Kenya authorities have dug up 90 bodies at doomsday cult where the leader told followers to starve themselves to death to "meet Jesus," officials say.
At least 90 emaciated bodies have been exhumed from mass graves at a doomsday cult in Kenya, where the leader advised his followers to starve themselves to death so they could "meet Jesus" before the end of the world, officials said.
The grisly discoveries have unfolded since last week, when a tip led to authorities raiding an isolated, 800-acre farm run by Paul Makenzie Nthenge, also known as Paul Makenzie, a self-avowed Christian preacher who admonished his followers to take their own lives by starving, and to starve their children as well, officials said.
Nthenge had been telling his flock starvation was the only path to God, authorities said, and he was arrested last week and is currently in custody, awaiting the filing of charges.
Kenyan President William Ruto likened the cult leader's behavior to terrorism.
"What we are seeing is akin to terrorism," Ruto told reporters Monday. "Mr.
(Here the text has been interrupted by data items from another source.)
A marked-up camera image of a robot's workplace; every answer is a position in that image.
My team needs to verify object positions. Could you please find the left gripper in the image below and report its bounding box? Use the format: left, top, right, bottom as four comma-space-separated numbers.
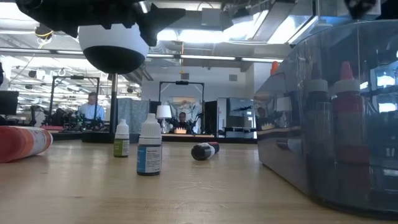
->
15, 0, 187, 47

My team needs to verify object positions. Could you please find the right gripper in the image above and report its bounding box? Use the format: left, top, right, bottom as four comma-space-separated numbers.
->
343, 0, 398, 21

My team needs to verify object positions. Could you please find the large red food coloring bottle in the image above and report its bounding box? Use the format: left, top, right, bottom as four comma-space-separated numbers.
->
331, 60, 373, 203
269, 60, 280, 77

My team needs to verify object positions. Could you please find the small green-label dropper bottle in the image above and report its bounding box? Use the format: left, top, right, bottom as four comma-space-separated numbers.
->
113, 118, 131, 158

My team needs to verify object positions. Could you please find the small blue-label dropper bottle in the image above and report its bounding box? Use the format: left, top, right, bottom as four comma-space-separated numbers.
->
136, 113, 163, 177

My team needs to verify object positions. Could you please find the smoky translucent plastic bin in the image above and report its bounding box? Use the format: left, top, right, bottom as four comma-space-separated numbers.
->
254, 19, 398, 220

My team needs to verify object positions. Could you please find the ceiling light strip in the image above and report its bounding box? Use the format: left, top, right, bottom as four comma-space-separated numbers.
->
241, 57, 284, 63
180, 54, 237, 61

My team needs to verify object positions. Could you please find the white-shade table lamp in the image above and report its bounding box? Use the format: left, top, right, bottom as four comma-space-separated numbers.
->
155, 105, 173, 134

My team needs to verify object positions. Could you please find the grey-blue partition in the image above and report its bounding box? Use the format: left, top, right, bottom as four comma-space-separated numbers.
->
117, 98, 150, 135

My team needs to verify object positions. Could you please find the person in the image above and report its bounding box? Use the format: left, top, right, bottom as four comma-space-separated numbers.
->
76, 91, 106, 124
174, 111, 191, 131

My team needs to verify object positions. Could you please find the hanging ceiling device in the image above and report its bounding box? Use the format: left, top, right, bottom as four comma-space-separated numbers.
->
34, 23, 54, 41

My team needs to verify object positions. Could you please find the black cabinet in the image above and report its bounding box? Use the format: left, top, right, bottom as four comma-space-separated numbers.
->
203, 100, 219, 136

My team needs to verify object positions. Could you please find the black monitor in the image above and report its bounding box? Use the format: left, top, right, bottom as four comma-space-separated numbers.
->
0, 90, 20, 116

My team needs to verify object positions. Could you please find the black rig frame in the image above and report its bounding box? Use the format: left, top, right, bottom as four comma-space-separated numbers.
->
49, 75, 101, 131
159, 80, 205, 134

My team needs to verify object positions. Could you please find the wall tapestry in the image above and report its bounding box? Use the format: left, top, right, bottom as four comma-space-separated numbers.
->
167, 96, 203, 125

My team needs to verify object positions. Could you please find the black aluminium table frame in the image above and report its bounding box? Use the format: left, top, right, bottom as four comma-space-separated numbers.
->
49, 132, 259, 144
Makenzie pretends and postures as a pastor when in fact he is a terrible criminal."
Nthenge heads the Good News International Church, located on his farm hidden deep in the Shakahola forest, human rights organizations said. According to those groups, more than 200 people have been reported missing after joining the church.
"We don't know how many more graves, how many more bodies, we are likely to discover," Interior Minister Kithure Kindiki told reporters Tuesday, saying the crimes were serious enough to warrant terrorism charges against Makenzie.
"Those who urged others to fast and die were eating and drinking and they were purporting that they were preparing them to meet their creator," said. Authorities also suggested Nthenge should be tried by the International Criminal Court for crimes against humanity.
"The majority of the bodies exhumed are children," a forensic investigator told Agence France-Presse on condition of anonymity. The deaths drew comparisons to American cult leader Jim Jones, who led more than 900 followers in a mass suicide known as the Jonestown Massacre at his compound in Guyana in 1978.
Hussein Khalid, executive director of human rights group Haki Africa, told the news agency that followers were instructed children should starve first, followed by women, and lastly, men.
"The horror that we have seen over the last four days is traumatizing. Nothing prepares you for shallow mass graves of children," Khalid said.
The nearest state-run mortuary has advised it has run out of space for bodies, authorities said. Autopsies are pending for the bodies discovered thus far.
About 29 people were rescued from the site, but several refused treatment, saying the world was about to end and they wanted to meet God, officials said.
"We pray that God will help them to go through the trauma, to help them recover and tell the story of how one time a fellow Kenyan, a fellow human, decided to hurt so many people, heartlessly, hiding under the Holy Scriptures," the interior minister said.
Nthenge had been arrested last month and was charged in connection with the deaths of two children whose parents had joined his church, according to local reports. He had been released on bail, the reports said.